Mitigation and Defensive Considerations
Existing Approaches
Kernel 7.0-rc7 has several protection layers that limit the practical impact of this ambiguity:
- KASAN (Kernel Address Sanitizer): on debug builds, KASAN detects access to uninitialized or freed memory. This helps detect incorrect transition conditions during testing.
- lockdep: the lock misuse detection framework. Some state transitions are protected by locks that are tracked by lockdep, so access outside the correct locking context can be detected.

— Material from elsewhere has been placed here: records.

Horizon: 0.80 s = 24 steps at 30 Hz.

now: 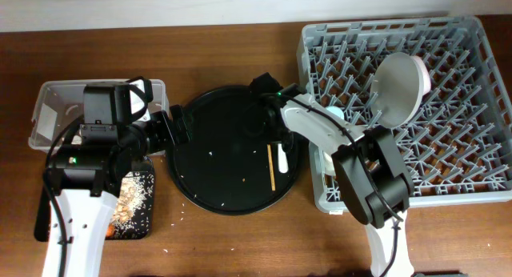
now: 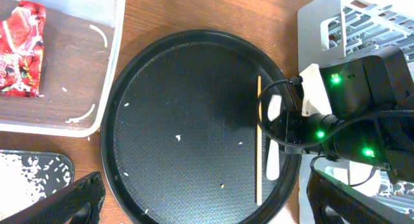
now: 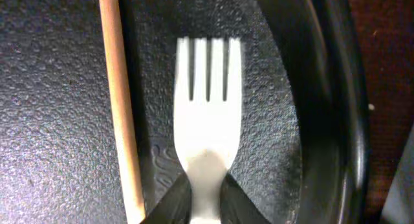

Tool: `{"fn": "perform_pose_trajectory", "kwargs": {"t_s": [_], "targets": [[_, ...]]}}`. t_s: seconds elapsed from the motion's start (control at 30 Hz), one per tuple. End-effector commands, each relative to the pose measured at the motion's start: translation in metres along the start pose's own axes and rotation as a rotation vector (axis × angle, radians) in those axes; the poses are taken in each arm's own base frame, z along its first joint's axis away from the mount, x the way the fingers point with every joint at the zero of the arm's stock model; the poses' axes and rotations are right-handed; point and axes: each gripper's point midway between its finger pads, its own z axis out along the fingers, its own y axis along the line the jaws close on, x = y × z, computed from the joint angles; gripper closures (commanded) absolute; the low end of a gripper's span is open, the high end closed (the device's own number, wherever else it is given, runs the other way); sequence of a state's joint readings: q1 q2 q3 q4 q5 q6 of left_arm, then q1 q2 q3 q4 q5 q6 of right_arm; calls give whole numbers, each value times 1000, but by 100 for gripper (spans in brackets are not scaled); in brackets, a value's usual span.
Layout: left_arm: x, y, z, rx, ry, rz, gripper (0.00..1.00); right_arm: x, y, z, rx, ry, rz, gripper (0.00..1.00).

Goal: Sort waste into correct bins and load items into the dishwasher rack
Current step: 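Grasp the white fork on the round tray with the right gripper, then insert the white fork upright into the rack with right gripper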

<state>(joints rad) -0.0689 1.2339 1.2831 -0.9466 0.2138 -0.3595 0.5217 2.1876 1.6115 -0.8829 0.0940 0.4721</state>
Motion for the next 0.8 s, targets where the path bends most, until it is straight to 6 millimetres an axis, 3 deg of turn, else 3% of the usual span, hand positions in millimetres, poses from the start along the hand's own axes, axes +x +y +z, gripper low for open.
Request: {"fn": "perform_pose_trajectory", "kwargs": {"t_s": [0.0, 0.13, 0.33, 0.43, 0.5, 0.57, 0.73, 0.77], "targets": [[-6, -3, -7, 13, -24, 10, 1, 19, -8, 21, 39, 62, -1, 86], [-6, -3, -7, 13, -24, 10, 1, 12, -6, 8, 39, 61, 0, 96], [-6, -3, -7, 13, -24, 10, 1, -22, 10, -62, -20, 22, -57, 96], [-6, -3, -7, 13, -24, 10, 1, -38, 5, -107, -40, -9, -98, 96], [-6, -3, -7, 13, -24, 10, 1, -60, -22, -151, -48, -63, -105, 96], [-6, -3, -7, 13, -24, 10, 1, -70, -65, -173, -32, -71, -66, 96], [-6, -3, -7, 13, -24, 10, 1, -78, -200, -174, 29, -34, 54, 96], [-6, -3, -7, 13, -24, 10, 1, -78, -219, -170, 36, -29, 62, 96]]}}
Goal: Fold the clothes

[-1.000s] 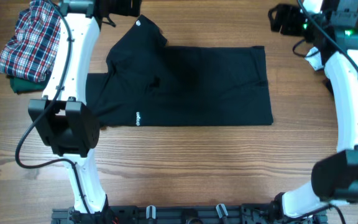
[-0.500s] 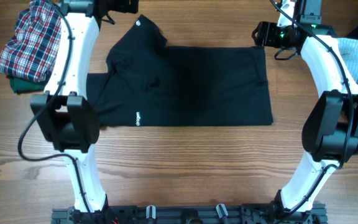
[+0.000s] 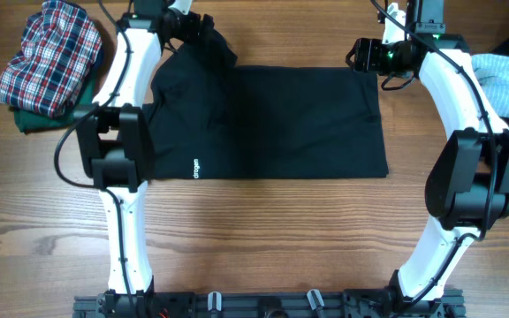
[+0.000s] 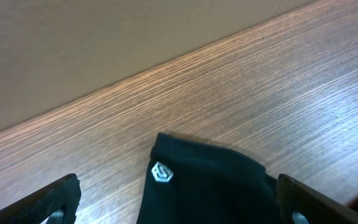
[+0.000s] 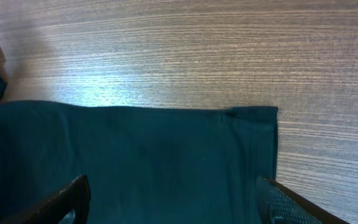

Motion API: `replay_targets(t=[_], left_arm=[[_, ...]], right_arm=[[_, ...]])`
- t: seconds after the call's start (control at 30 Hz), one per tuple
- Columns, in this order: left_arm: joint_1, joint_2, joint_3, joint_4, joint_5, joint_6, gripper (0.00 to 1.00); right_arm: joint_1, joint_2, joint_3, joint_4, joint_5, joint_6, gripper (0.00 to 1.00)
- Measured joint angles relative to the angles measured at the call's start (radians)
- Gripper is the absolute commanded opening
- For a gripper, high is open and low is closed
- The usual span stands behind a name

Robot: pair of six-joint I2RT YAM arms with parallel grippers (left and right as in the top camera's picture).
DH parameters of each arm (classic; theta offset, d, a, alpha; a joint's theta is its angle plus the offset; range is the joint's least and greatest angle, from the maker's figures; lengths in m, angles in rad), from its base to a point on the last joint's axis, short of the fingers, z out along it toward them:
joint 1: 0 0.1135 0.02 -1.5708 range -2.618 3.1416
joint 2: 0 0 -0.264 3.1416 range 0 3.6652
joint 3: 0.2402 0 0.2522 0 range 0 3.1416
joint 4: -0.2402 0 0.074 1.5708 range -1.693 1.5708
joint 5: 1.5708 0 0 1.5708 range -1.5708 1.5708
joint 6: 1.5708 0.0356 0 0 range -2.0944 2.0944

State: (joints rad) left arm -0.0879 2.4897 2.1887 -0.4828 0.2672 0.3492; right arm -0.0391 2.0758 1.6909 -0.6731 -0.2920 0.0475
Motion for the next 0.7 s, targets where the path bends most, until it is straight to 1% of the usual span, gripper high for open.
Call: replay_targets(t=[0.13, 0.37, 0.7], left_arm=[[-0.011, 0.032, 0.000, 0.045, 0.011, 0.013, 1.00], [-0.028, 0.084, 0.000, 0.076, 0.019, 0.016, 1.00], [-0.028, 0.142, 0.000, 0.176, 0.019, 0.016, 0.99]], right_arm=[[0.000, 0.000, 0.000, -0.019, 0.000, 0.000, 0.85], [0.000, 0.000, 0.000, -0.027, 0.000, 0.000, 0.85], [0.000, 0.000, 0.000, -0.028, -0.004, 0.019, 0.85]])
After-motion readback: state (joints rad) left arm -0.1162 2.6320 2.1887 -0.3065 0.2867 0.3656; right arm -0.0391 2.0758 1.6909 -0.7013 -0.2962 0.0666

- Locking discipline: every barn operation is protected by spin_lock_irqsave, and every percpu operation is protected by local_trylock. This limits the window in which transitional states can be exploited.
What Is Not Addressed
The existing mitigations do not explicitly mark the slab_sheaf state or validate the interpretation of the union. A theoretically stronger approach would be:
- Add an explicit state field to struct slab_sheaf (an enum or bitfield) that is updated atomically during transitions. This would allow runtime validation that the union is being accessed with the correct interpretation.
- Split the union into separate fields with clear lifetimes that do not overlap. Although this would increase the structure size, it would eliminate the ambiguity entirely.
Conclusion
The slab_sheaf Union State Confusion technique is centered on one architectural fact in kernel 7.0-rc7: struct slab_sheaf uses a union to overlay rcu_head and barn_list at the same memory offsets, without an explicit state marker that prevents access using the wrong interpretation.
In theory, this creates a condition in which values that are meaningful in one context (an RCU callback pointer or a barn doubly-linked-list pointer) may be read or written through a different context if another bug already exists that allows access to slab_sheaf contents.